WHAT THE TASK REQUIRES
Below are some records; work out how many of their lines contain "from" and give the number only.

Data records
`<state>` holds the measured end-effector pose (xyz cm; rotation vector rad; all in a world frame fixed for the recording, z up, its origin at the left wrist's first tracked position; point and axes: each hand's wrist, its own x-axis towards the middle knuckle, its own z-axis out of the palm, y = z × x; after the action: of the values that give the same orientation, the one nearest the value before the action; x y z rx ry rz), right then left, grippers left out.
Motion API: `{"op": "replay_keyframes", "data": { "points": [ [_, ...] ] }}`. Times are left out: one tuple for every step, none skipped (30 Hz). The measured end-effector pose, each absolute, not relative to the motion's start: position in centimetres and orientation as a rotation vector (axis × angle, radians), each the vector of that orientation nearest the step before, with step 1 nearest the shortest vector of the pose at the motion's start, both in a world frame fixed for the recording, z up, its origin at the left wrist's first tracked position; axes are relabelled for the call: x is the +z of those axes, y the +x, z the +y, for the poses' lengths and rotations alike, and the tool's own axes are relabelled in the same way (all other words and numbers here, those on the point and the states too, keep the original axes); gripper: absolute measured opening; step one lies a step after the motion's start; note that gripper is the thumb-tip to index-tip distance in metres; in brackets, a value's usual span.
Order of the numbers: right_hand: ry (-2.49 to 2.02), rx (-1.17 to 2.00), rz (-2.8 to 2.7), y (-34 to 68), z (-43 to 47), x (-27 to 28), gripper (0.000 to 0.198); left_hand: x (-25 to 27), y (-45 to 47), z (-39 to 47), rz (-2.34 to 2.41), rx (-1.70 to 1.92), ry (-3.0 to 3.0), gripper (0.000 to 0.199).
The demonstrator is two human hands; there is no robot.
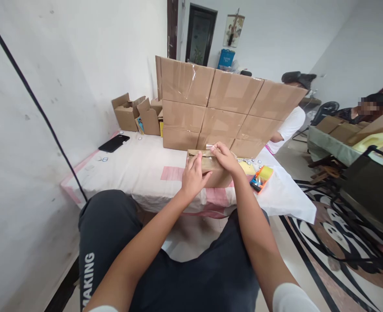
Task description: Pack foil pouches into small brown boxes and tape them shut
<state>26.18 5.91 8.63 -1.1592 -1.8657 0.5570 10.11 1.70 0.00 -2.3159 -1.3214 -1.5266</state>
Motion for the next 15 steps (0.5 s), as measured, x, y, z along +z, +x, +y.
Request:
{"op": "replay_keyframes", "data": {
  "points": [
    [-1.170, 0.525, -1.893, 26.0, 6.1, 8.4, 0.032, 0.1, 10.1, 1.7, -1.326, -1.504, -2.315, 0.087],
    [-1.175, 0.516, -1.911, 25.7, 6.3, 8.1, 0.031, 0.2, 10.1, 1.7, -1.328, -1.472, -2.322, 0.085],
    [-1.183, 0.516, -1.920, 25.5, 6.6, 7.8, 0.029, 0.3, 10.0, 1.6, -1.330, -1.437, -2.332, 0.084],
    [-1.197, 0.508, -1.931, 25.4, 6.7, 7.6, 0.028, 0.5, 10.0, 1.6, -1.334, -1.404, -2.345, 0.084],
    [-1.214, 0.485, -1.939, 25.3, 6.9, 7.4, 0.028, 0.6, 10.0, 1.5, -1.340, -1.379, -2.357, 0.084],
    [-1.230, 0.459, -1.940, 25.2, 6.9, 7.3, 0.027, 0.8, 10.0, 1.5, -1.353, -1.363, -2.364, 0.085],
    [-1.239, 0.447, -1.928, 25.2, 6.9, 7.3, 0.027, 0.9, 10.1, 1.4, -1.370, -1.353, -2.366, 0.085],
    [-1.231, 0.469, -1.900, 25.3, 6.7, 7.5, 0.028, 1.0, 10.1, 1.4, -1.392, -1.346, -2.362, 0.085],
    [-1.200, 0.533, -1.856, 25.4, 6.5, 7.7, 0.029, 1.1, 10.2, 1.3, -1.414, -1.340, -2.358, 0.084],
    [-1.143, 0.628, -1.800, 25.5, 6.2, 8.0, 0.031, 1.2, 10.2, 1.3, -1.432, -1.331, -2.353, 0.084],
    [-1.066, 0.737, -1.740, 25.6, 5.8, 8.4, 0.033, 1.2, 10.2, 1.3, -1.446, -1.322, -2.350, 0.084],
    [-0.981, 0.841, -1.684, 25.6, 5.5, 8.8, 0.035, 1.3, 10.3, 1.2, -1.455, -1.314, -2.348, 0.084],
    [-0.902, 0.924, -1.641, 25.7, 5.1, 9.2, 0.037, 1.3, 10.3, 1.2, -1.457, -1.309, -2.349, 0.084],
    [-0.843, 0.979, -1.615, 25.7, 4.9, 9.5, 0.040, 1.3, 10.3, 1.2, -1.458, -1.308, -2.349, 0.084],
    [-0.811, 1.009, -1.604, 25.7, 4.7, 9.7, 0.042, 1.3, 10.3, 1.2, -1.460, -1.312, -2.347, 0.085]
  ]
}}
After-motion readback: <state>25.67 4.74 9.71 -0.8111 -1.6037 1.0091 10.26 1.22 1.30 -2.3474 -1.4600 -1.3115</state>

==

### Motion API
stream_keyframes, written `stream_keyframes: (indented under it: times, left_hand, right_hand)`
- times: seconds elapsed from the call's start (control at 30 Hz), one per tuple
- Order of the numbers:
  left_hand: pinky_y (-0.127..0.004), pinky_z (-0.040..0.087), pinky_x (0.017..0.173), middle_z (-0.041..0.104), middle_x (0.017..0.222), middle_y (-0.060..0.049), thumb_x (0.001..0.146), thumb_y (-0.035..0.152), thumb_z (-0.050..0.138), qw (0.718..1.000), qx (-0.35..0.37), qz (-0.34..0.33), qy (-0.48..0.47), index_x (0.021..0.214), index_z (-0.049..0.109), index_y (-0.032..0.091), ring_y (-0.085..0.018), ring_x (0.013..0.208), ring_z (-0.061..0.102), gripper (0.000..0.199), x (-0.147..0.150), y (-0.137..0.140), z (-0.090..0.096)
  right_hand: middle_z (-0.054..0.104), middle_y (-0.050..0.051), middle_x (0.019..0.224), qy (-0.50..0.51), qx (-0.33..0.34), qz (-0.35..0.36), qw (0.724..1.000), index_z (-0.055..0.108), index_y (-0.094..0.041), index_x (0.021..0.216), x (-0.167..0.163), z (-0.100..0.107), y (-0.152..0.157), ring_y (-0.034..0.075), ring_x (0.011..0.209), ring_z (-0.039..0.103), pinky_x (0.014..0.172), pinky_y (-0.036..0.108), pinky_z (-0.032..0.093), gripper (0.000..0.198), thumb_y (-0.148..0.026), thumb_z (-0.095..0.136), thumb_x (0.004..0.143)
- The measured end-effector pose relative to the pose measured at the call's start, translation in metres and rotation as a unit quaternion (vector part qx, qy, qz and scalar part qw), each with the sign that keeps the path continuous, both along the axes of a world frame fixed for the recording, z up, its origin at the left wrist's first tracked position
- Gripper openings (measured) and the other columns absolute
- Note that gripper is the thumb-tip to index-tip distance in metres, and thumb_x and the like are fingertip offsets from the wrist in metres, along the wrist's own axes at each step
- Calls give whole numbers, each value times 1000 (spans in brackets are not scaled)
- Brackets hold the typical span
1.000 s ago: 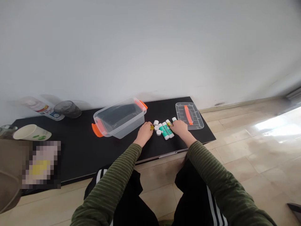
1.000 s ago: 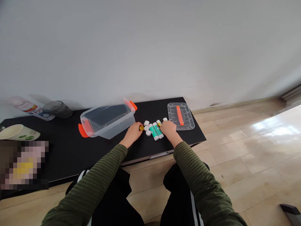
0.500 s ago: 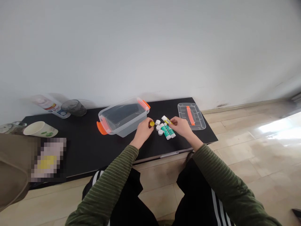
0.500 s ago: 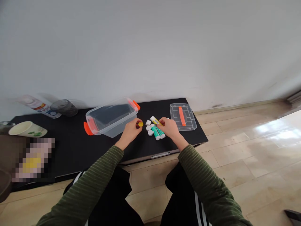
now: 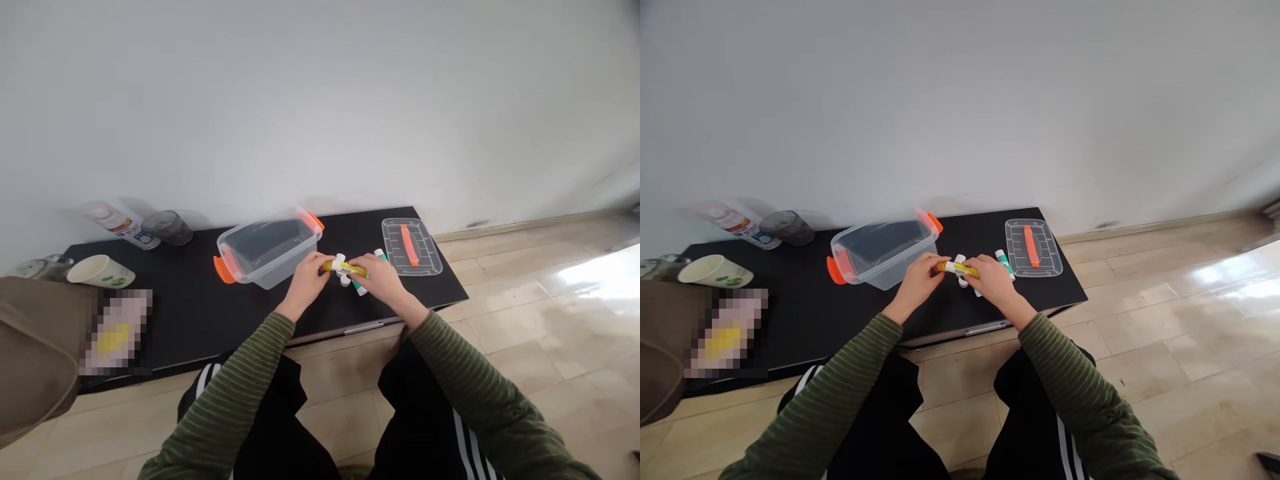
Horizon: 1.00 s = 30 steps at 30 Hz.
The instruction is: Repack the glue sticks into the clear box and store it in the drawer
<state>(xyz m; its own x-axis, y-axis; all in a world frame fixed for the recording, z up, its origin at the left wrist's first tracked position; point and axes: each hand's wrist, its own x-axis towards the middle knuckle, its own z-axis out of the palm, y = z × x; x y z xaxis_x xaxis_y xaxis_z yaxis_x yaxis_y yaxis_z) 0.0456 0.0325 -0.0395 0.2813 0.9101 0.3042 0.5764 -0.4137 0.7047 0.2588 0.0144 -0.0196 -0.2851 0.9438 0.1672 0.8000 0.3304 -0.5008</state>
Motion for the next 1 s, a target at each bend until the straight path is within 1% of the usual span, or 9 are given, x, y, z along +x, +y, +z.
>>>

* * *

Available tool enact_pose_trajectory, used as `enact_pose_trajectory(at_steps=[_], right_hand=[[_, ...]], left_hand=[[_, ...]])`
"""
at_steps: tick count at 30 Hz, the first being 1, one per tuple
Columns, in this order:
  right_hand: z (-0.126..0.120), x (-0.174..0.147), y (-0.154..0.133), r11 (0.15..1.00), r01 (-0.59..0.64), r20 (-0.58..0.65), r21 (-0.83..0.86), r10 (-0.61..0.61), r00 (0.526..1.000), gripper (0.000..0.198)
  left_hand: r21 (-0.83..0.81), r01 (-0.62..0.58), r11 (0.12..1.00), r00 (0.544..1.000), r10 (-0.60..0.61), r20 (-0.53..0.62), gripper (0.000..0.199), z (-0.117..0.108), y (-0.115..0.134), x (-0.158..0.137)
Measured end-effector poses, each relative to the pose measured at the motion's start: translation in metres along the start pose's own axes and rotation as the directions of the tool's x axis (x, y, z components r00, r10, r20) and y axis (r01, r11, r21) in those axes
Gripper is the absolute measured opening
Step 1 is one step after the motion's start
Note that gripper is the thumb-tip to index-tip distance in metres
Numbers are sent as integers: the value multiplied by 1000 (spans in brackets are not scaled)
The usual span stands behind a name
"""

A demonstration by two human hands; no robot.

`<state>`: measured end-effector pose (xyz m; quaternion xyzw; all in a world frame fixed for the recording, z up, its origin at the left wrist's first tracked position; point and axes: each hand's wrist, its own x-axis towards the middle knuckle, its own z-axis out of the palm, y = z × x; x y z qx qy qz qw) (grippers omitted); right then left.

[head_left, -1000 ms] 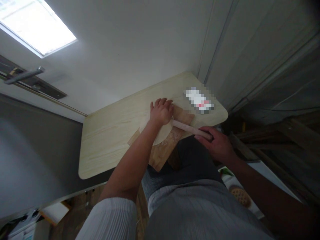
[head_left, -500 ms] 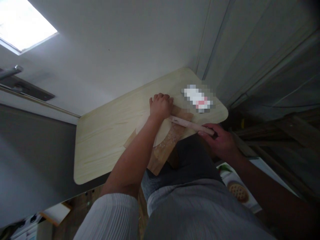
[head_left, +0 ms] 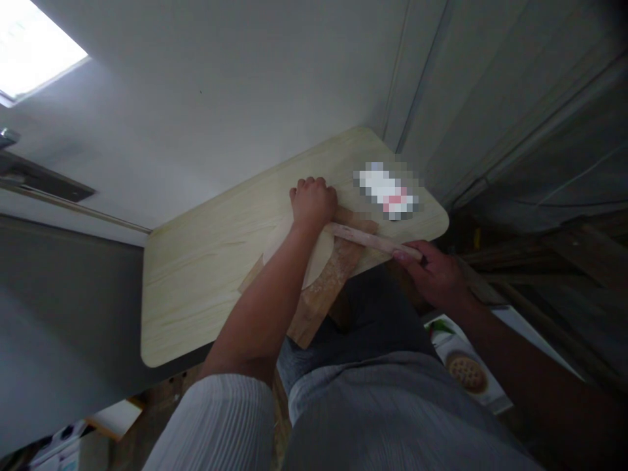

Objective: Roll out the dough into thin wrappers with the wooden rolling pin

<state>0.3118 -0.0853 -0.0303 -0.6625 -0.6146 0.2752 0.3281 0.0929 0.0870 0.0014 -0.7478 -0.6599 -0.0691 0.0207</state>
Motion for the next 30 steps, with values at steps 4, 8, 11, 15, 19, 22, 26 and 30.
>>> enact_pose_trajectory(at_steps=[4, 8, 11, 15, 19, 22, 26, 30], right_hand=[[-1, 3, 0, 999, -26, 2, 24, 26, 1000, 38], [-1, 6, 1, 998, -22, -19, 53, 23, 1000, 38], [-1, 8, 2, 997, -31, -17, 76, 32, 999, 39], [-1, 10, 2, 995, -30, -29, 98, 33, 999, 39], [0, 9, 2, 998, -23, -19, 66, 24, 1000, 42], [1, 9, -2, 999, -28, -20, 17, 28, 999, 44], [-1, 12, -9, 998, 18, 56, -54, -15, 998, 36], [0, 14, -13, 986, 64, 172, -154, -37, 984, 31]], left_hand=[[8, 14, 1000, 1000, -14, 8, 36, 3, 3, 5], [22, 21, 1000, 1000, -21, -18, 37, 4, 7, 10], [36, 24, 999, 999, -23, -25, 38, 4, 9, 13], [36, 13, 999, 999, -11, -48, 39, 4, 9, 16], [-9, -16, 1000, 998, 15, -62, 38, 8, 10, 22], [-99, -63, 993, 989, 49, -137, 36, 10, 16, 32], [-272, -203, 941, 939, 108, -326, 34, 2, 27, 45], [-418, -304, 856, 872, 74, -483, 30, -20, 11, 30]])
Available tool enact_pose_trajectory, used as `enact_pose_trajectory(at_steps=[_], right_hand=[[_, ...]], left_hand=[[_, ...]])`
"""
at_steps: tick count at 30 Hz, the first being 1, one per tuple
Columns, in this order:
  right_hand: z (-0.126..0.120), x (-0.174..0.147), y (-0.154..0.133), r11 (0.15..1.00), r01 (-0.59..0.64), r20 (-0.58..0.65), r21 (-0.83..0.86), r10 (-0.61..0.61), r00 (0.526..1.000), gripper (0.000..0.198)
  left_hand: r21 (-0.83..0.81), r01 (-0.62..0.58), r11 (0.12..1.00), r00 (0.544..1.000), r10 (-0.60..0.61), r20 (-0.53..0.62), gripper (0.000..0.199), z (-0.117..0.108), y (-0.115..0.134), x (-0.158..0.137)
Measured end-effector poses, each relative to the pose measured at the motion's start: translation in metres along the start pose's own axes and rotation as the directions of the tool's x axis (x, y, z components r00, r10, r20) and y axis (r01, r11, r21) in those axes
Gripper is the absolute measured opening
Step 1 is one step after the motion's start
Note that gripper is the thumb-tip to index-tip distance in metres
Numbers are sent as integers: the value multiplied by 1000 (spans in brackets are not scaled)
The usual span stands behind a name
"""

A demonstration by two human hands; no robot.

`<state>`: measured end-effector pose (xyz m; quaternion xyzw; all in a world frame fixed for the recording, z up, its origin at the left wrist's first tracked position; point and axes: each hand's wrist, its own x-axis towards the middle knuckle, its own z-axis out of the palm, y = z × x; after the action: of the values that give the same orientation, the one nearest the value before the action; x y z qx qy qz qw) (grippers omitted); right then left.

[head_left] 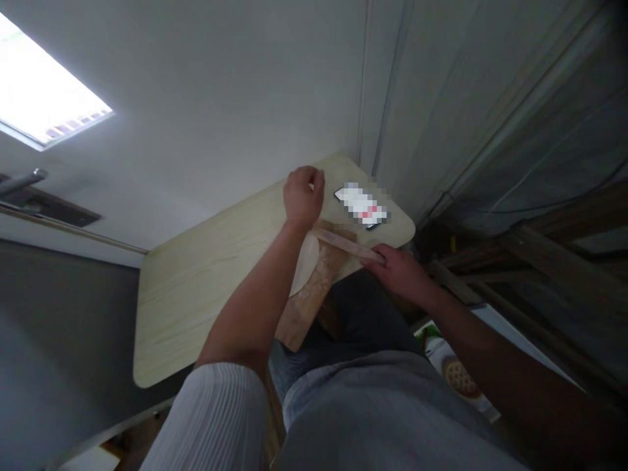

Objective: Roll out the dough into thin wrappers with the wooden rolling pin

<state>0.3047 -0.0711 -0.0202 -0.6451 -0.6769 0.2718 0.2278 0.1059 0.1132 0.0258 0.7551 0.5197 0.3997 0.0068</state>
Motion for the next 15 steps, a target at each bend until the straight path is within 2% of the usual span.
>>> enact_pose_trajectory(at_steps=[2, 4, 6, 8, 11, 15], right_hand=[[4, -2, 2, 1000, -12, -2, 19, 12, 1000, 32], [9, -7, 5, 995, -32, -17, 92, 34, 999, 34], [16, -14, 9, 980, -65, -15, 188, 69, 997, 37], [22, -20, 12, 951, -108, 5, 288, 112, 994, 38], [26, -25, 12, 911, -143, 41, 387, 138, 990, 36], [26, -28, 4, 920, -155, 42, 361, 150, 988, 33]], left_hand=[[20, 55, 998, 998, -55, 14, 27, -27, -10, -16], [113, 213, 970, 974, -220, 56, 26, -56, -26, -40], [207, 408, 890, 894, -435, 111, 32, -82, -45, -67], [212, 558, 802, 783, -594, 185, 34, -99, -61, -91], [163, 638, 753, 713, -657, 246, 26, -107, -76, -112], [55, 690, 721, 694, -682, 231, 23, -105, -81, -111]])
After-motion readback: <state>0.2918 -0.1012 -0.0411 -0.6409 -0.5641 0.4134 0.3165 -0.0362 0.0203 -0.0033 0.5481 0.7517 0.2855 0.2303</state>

ANSWER BOX
2